The THQ auction has happened, and many of the choice assets and studios of the company have been sold off to different parties. Reflecting on the event, THQ president Jason Rubin thinks that the company was a victim of larger market forces that made it difficult to pull up from its downward plunge.
“I believe that in the near future, digital distribution and alternate business models will bring a greater percentage of dollars spent on games back to the publisher/developer,” said Rubin. “Based on that change, in a few years, a THQ would be able to survive, and larger publishers will be even more profitable. But the next few years of transition are going to be incredibly challenging for all AAA game companies.”
Rubin also feels like the auction failed to reflect the true value of the IP and studios sold, and is particularly upset with the situation at Vigil. “The price that the teams and products ‘went for’ at auction seem to me to have no bearing on the underlying value,” Rubin said. “If someone tries to judge the quality of the products by the price paid for them they are doing themselves no favor.”
“I failed to find Vigil a home.

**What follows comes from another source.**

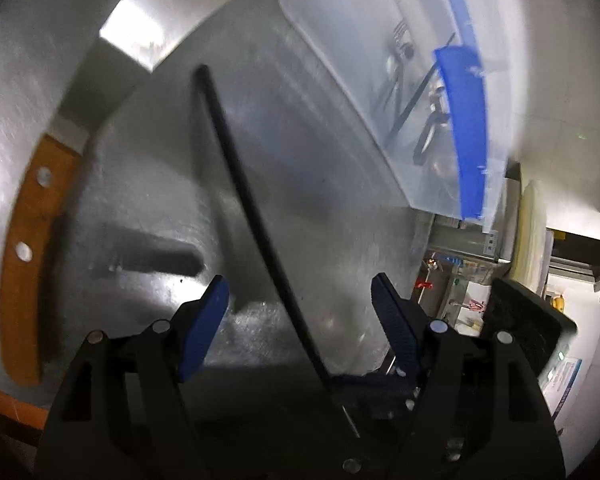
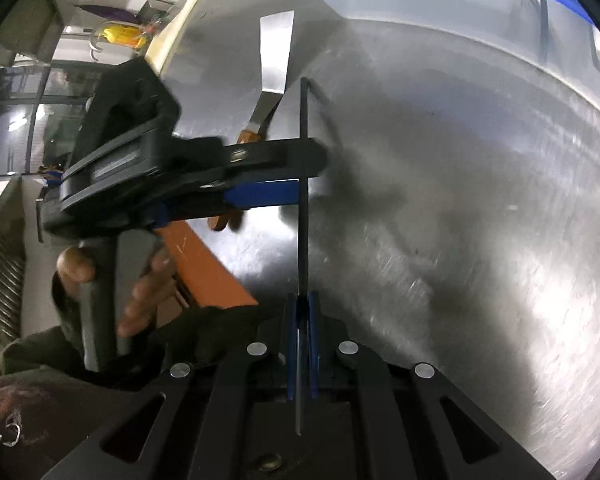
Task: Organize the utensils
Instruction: 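Grasp the second black chopstick with the right tool, then carry the chopstick into the clear box and open the right tool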
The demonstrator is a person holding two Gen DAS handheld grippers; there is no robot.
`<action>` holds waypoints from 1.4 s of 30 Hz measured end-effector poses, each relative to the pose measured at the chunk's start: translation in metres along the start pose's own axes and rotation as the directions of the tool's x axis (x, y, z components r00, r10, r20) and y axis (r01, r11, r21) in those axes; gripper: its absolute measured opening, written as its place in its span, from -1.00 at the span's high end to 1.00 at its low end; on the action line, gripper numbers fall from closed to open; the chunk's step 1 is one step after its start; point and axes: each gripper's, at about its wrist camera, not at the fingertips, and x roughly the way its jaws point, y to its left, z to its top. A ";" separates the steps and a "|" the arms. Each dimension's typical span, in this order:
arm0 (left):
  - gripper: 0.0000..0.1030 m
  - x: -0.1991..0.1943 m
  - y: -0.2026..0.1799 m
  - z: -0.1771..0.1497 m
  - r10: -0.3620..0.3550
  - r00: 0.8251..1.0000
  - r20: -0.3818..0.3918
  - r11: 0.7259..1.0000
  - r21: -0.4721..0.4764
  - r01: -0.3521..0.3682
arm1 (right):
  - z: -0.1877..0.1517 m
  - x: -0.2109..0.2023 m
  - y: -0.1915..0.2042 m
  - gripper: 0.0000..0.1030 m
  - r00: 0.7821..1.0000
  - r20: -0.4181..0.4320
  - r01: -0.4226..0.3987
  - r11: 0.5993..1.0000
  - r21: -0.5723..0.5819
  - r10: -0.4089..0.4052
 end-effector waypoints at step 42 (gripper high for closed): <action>0.87 0.094 -0.246 0.210 0.277 0.960 -0.031 0.835 0.503 -0.225 | 0.188 -0.112 -0.077 0.89 0.908 0.324 0.206 0.957 0.204 -0.265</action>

Having just finished a product, Vigil was farthest from release of their next game, and we were not able to garner any interest from buyers, despite a herculean effort. Additionally, they were working on a new IP, which meant even more risk for a buyer,” added Rubin, noting that Vigil’s title was codenamed Crawler. “When the teams got together recently to show each other their titles, Crawler dropped the most jaws. It is a fantastic idea, and truly unique. The fact that nobody bid for the team and title is a travesty. It makes no sense to me. If I weren’t barred from bidding as an insider, I would have been there with my checkbook. I’m sure that’s little consolation to the team, but that’s a fact.”